● **What you are asked to do**: Each line of the material below is to be written out exactly. Leave out any picture.

● **Data provided**:
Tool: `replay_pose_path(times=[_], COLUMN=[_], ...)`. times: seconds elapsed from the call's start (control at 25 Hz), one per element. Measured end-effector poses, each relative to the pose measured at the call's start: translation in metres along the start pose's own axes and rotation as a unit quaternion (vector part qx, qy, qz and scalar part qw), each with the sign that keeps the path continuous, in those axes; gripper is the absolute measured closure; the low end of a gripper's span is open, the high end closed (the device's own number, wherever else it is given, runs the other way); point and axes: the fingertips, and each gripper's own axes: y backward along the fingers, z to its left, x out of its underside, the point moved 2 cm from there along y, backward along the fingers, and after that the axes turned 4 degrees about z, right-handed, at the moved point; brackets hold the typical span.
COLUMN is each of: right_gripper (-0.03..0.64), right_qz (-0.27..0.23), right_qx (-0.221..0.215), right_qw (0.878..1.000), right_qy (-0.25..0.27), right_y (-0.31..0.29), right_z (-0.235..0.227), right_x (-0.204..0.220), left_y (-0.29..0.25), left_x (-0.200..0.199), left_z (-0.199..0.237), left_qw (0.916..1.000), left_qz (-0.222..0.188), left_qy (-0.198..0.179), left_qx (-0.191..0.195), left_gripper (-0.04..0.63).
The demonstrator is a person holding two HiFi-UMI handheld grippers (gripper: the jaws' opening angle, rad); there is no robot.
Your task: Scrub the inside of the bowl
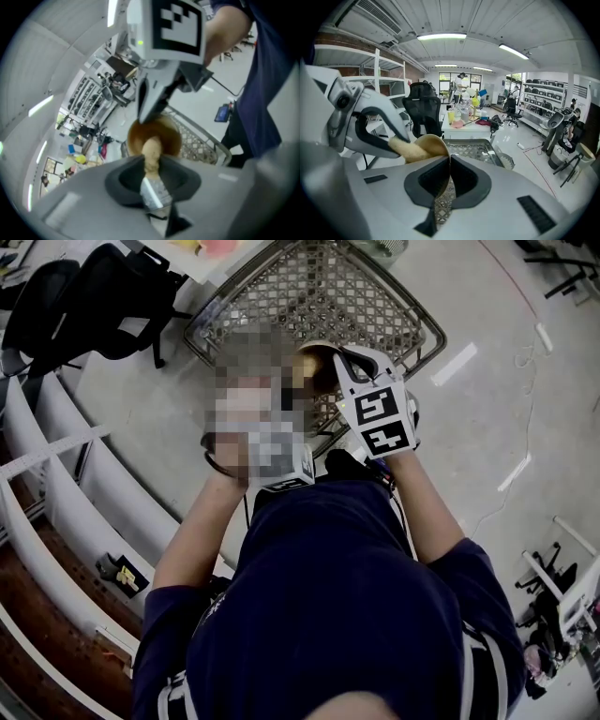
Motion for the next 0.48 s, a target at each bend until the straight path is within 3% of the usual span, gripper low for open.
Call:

● **Finished exercise**:
Tool: `replay_pose_path(times=[_], COLUMN=[_], ...)`. times: seconds elapsed from the call's start (control at 25 Hz), one per element. Measured end-effector poses, each relative to the pose measured at the call's start: translation in metres along the start pose's own axes and rotation as a unit quaternion (vector part qx, qy, qz and scalar part qw), each with the sign that keeps the path continuous, in those axes; gripper is the absolute measured closure; the low end of a gripper's span is open, the high end closed (the device's own number, wherever else it is given, runs the other way); point and axes: the fingertips, and each gripper's own axes: y backward along the fingers, z to its left, x out of its underside, the point moved 2 cm from there along y, backward along the fingers, and after that the axes turned 4 degrees about z, right-handed, at the moved point; brackets hold the typical span.
COLUMN is each of: right_gripper (-0.03..0.64), right_qz (-0.27..0.23), right_qx (-0.221..0.215), right_qw (0.878..1.000), right_qy (-0.25..0.27), right_y (-0.31..0.29), right_z (-0.235..0.227), right_x (-0.204..0.220), left_y (-0.29..0.25), left_x (-0.200..0.199), left_z (-0.199..0.237), left_qw (0.916..1.000), left_qz (-0.222..0.188), left_qy (-0.198..0.179), left_qx (-0.191..0.195), left_gripper (-0.04..0.63).
The demonstrator is a person holding two HiFi-UMI handheld grippers (gripper: the jaws' opening angle, rad); there is no robot.
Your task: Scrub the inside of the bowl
Motion for the next 0.48 s, a target at each bend until the straight path is within 3% of the usual span, gripper low for open.
Call:

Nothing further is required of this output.